Work required:
Print the data again, exactly.

Records from a dataset

——————

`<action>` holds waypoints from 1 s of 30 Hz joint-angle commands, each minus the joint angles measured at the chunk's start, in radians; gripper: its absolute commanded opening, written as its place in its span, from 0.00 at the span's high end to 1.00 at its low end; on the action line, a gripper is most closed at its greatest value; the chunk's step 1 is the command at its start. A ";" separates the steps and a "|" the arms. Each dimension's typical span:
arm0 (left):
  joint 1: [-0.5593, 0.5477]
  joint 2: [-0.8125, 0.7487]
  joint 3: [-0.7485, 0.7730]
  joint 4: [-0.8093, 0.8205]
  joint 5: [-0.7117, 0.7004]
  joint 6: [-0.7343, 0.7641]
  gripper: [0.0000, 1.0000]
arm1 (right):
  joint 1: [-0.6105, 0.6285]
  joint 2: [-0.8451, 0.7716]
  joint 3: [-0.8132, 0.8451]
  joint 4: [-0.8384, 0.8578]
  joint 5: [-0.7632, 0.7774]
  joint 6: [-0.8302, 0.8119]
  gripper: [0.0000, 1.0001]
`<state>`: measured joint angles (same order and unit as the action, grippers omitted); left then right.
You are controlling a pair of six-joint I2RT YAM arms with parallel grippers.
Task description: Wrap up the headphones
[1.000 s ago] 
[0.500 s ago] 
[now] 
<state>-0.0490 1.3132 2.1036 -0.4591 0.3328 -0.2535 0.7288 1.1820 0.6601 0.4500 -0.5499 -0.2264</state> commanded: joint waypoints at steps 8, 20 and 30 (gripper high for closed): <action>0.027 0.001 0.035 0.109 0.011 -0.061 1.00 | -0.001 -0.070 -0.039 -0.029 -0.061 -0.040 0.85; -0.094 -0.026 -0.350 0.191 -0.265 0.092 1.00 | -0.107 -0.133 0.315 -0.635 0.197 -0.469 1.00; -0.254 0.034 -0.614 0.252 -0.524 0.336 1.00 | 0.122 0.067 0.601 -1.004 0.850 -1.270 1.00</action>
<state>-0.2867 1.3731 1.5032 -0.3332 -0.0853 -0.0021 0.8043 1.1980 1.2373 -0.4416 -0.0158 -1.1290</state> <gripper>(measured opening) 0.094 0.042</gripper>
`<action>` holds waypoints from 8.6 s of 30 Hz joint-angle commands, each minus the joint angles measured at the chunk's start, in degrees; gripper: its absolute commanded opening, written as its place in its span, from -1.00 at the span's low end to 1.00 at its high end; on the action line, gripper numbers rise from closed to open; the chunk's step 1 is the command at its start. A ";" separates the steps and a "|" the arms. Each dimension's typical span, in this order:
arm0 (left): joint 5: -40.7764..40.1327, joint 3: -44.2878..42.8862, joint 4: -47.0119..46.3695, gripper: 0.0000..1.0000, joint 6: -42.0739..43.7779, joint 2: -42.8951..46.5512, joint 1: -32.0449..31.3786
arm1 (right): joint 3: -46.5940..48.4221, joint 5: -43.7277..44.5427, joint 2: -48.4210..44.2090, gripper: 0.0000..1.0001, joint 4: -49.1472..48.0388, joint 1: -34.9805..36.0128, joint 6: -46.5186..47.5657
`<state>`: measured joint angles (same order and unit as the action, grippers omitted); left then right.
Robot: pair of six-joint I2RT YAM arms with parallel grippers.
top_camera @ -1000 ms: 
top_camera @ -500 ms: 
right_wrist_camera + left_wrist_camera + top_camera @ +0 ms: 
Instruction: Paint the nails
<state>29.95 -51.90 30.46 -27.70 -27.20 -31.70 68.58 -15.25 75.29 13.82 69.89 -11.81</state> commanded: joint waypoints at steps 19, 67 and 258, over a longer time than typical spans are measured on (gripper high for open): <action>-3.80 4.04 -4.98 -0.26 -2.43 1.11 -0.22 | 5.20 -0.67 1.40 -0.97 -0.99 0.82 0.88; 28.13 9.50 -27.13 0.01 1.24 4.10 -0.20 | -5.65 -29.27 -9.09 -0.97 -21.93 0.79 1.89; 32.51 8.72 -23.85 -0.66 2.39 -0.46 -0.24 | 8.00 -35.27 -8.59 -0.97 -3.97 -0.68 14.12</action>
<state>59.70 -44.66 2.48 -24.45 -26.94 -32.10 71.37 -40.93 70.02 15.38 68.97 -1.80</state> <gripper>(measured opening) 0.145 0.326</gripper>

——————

Written answer:
`<action>` holds waypoints from 1 s of 30 Hz joint-angle commands, each minus the joint angles measured at the chunk's start, in radians; gripper: its absolute commanded opening, written as its place in its span, from 0.00 at the span's high end to 1.00 at its low end; on the action line, a gripper is most closed at its greatest value; the chunk's step 1 is the command at its start. A ";" separates the steps and a "|" the arms. Each dimension's typical span:
arm0 (left):
  joint 1: [-0.5593, 0.5477]
  joint 2: [-0.8125, 0.7487]
  joint 3: [-0.7485, 0.7730]
  joint 4: [-0.8093, 0.8205]
  joint 5: [-0.7117, 0.7004]
  joint 6: [-0.7343, 0.7641]
  gripper: [0.0000, 1.0000]
arm1 (right):
  joint 1: [-0.6105, 0.6285]
  joint 2: [-0.8451, 0.7716]
  joint 3: [-0.8132, 0.8451]
  joint 4: [-0.8384, 0.8578]
  joint 5: [-0.7632, 0.7774]
  joint 6: [-0.8302, 0.8119]
  gripper: [0.0000, 1.0001]
`<state>`: measured joint angles (same order and unit as the action, grippers omitted); left then right.
You are controlling a pair of six-joint I2RT YAM arms with parallel grippers.
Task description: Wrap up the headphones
[1.000 s ago] 
[0.500 s ago] 
[now] 
<state>-0.0490 1.3132 2.1036 -0.4591 0.3328 -0.2535 0.7288 1.1820 0.6601 0.4500 -0.5499 -0.2264</state> commanded: joint waypoints at steps 8, 20 and 30 (gripper high for closed): <action>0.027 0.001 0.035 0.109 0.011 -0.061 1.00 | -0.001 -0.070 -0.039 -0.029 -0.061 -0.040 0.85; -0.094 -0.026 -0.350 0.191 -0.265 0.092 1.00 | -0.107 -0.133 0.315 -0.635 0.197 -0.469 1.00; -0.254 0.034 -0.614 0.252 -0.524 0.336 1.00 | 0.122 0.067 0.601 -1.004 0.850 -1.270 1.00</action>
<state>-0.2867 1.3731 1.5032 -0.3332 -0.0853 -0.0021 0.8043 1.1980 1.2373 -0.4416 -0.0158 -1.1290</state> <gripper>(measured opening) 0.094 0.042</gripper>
`<action>` holds waypoints from 8.6 s of 30 Hz joint-angle commands, each minus the joint angles measured at the chunk's start, in degrees; gripper: its absolute commanded opening, written as its place in its span, from -1.00 at the span's low end to 1.00 at its high end; on the action line, gripper numbers rise from closed to open; the chunk's step 1 is the command at its start. A ";" separates the steps and a "|" the arms. Each dimension's typical span, in this order:
arm0 (left): joint 5: -40.7764..40.1327, joint 3: -44.2878..42.8862, joint 4: -47.0119..46.3695, gripper: 0.0000..1.0000, joint 6: -42.0739..43.7779, joint 2: -42.8951..46.5512, joint 1: -32.0449..31.3786
arm1 (right): joint 3: -46.5940..48.4221, joint 5: -43.7277..44.5427, joint 2: -48.4210..44.2090, gripper: 0.0000..1.0001, joint 4: -49.1472..48.0388, joint 1: -34.9805..36.0128, joint 6: -46.5186..47.5657
`<state>`: measured joint angles (same order and unit as the action, grippers omitted); left then right.
Robot: pair of six-joint I2RT YAM arms with parallel grippers.
top_camera @ -1000 ms: 
top_camera @ -500 ms: 
right_wrist_camera + left_wrist_camera + top_camera @ +0 ms: 
Instruction: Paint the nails
<state>29.95 -51.90 30.46 -27.70 -27.20 -31.70 68.58 -15.25 75.29 13.82 69.89 -11.81</state> commanded: joint waypoints at steps 19, 67 and 258, over a longer time than typical spans are measured on (gripper high for open): <action>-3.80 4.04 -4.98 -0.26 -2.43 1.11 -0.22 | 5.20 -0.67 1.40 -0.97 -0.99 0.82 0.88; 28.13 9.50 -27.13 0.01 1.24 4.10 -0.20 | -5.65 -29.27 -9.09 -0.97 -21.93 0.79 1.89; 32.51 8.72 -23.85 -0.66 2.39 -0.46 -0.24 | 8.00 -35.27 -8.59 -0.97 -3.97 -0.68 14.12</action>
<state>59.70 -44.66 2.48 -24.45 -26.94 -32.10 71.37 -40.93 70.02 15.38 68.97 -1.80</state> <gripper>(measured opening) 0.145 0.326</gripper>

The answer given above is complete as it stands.